Die Beteiligte ist die Cousine der Erblasserin väterlicherseits; ihre am 13.4.1979 vorverstorbene Mutter war die einzige Schwester des Vaters der Erblasserin. Die Großeltern väterlicherseits der Erblasserin, die außer dem Vater der Erblasserin und der Mutter der Beteiligten keine weiteren Kinder hatten, sind 1918 und 1962 vorverstorben. Die Beteiligte ist auf der väterlichen Seite der Erblasserin die einzige vorhandene Erbin dritter Ordnung.
Als Eltern der am 19. März 1903 geborenen Mutter der Erblasserin sind in der Geburtsurkunde der Mutter der Erblasserin aufgeführt I und J. Betreffend diese Großeltern mütterlicherseits der Erblasserin liegen weitere urkundliche Nachweise nicht vor. Die Beteiligte hat sich ergebnislos um das Auffinden einer Heiratsurkunde der Großeltern mütterlicherseits der Erblasserin bemüht. Sie hat sodann die öffentliche Aufforderung nach der Mutter der Erblasserin beantragt. Das Amtsgericht hat die öffentliche Aufforderung abgelehnt, weil etwaige Erben der mütterlichen Linie "hier zunächst unbekannt" seien.
Es hat darauf hingewiesen, dass sich aus der Heiratsurkunde der Eltern der Erblasserin möglicherweise das Vorhandenseins eines Bruders der Mutter der Erblasserin ergeben könnte und angeregt, dass die Antragstellerin nur einen Mindestteilerbschein beantrage und die Einrichtung einer Nachlasspflegschaft mit dann durchzuführenden Erbenermittlungen anrege.
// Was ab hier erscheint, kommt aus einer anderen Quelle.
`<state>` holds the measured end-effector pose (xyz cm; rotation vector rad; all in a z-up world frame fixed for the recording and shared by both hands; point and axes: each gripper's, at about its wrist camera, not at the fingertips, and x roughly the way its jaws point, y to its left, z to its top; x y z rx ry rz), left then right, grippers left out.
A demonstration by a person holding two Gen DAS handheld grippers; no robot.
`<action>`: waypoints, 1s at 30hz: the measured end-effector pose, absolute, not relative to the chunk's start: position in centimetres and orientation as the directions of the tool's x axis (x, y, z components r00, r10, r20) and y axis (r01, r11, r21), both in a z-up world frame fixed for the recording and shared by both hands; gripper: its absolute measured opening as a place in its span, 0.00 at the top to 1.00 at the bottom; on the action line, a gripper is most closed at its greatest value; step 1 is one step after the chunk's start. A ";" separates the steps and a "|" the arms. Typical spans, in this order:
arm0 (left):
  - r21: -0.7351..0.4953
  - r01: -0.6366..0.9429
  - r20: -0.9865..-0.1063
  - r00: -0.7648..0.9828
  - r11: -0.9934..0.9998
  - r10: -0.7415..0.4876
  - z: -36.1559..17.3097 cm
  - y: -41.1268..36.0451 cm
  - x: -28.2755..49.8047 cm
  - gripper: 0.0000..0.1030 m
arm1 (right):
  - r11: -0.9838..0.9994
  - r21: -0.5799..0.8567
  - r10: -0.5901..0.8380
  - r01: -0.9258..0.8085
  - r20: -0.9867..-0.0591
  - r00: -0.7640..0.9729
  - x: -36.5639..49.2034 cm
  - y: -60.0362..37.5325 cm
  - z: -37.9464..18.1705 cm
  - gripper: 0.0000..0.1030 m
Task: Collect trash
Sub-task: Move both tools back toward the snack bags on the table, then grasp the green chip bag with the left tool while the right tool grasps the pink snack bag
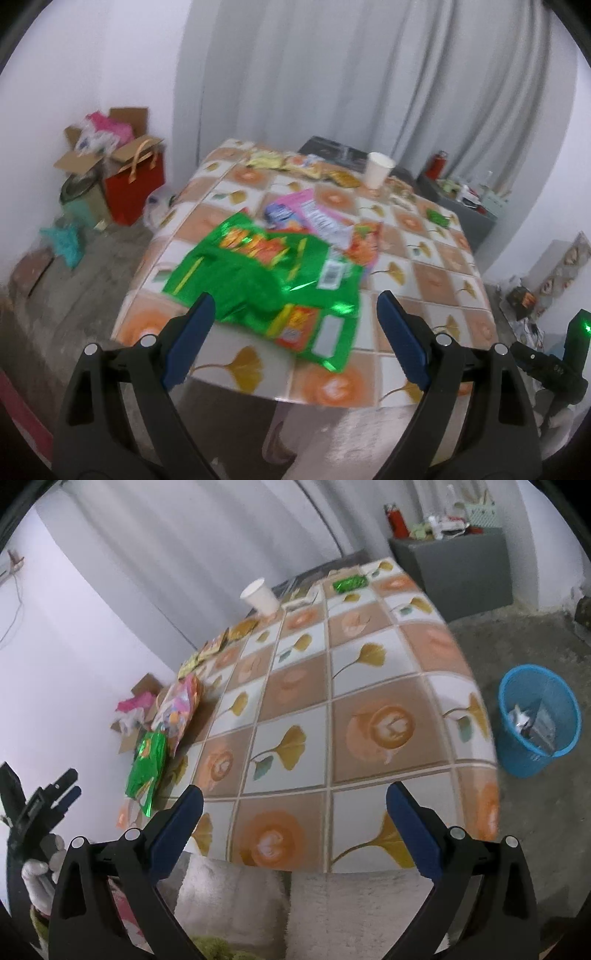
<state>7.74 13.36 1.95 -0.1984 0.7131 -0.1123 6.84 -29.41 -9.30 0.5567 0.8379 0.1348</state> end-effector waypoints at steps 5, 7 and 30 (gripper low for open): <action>-0.230 -0.011 -0.658 0.739 0.973 -0.148 0.4 14.9 8.7 0.18 | 0.840 0.538 0.373 0.076 -0.672 0.639 7.8 -28.1 -10.1 0.06; -0.254 -0.029 -0.666 0.730 0.967 -0.153 -0.4 15.4 9.2 0.18 | 0.841 0.537 0.381 0.069 -0.677 0.630 8.1 -27.7 -10.3 0.06; -0.634 -0.232 -0.654 0.670 0.738 -0.351 -9.3 18.3 14.4 0.71 | 0.721 0.692 0.612 -0.049 -0.602 0.513 20.3 -22.3 -9.9 0.06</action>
Die Antragstellerin, die an dem gestellten Erbscheinsantrag ausdrücklich festgehalten hat, hat im August 2013 eine Anzeige in den Ruhrnachrichten geschaltet, auf die keine Reaktion erfolgt ist.
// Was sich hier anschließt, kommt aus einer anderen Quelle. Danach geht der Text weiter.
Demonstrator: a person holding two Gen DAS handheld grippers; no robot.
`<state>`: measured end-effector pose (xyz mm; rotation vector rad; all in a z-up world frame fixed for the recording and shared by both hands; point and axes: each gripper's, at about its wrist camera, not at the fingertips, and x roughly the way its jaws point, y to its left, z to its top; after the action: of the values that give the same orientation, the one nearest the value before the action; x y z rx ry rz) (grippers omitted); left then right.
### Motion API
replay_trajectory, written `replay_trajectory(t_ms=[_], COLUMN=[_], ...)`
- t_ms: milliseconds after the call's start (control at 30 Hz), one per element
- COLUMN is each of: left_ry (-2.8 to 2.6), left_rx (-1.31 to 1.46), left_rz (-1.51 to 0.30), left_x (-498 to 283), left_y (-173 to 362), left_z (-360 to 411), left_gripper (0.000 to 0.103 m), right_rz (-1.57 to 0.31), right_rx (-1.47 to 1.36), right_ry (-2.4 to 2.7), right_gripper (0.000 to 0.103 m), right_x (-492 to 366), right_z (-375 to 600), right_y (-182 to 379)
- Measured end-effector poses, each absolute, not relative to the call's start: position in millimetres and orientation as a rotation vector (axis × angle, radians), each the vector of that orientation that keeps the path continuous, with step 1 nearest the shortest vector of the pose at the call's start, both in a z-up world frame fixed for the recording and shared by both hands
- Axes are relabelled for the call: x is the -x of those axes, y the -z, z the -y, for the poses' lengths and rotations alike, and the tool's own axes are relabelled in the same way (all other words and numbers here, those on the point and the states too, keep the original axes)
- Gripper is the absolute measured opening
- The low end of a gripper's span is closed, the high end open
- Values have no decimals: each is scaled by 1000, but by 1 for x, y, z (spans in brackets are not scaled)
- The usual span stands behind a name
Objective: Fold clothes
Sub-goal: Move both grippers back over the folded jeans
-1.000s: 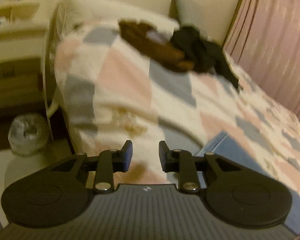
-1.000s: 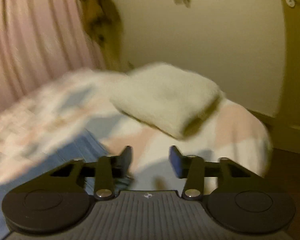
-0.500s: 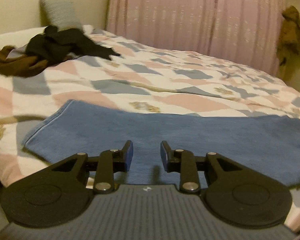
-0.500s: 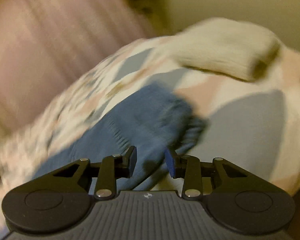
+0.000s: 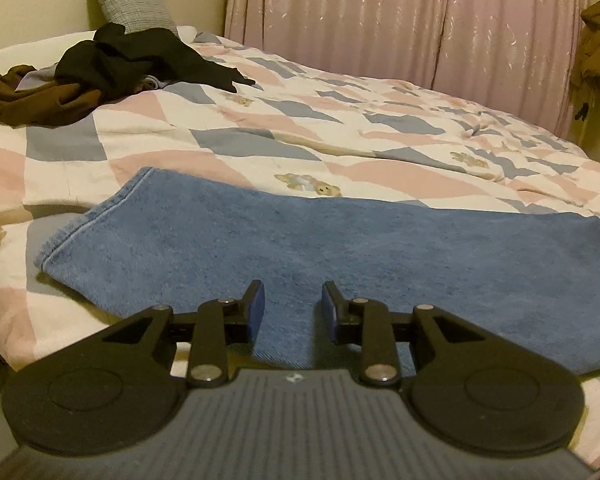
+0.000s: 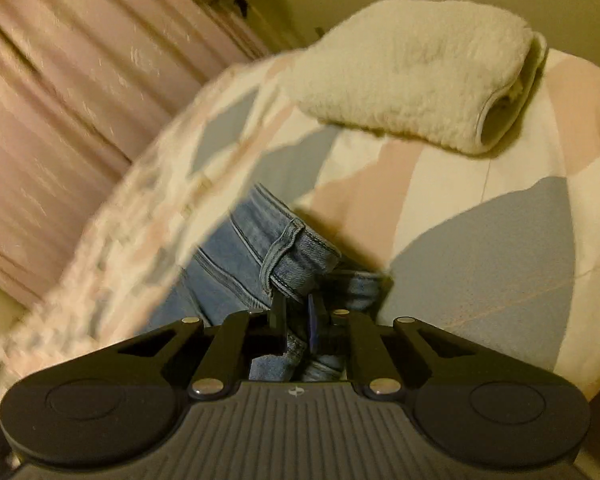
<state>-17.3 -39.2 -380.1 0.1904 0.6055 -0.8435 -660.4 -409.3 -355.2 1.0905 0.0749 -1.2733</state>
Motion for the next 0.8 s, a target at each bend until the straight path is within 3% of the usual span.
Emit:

Mit am 25.10.2013 erlassenem Beschluss hat das Amtsgericht den Antrag auf Erteilung eines Alleinerbscheins zurückgewiesen, weil die Alleinerbenstellung der Beteiligten nicht ausreichend nachgewiesen sei. Mit ihrer Beschwerde hat die Beteiligte unter anderem vorgetragen, dass die Erblasserin wiederholt angegeben habe, außer ihr – der Antragstellerin – keine weiteren Verwandten zu haben, und hat dies an Eides statt versichert. Das Amtsgericht hat der Beschwerde nicht abgeholfen.
Auf Anregung des Senats hat die Beteiligte beantragt, das Verfahren zur Erteilung des Erbscheins unter Aufhebung des amtsgerichtlichen Beschlusses an das Amtsgericht zurückzuverweisen; hierbei hat sie ausdrücklich ihren Antrag auf öffentliche Aufforderung wiederholt.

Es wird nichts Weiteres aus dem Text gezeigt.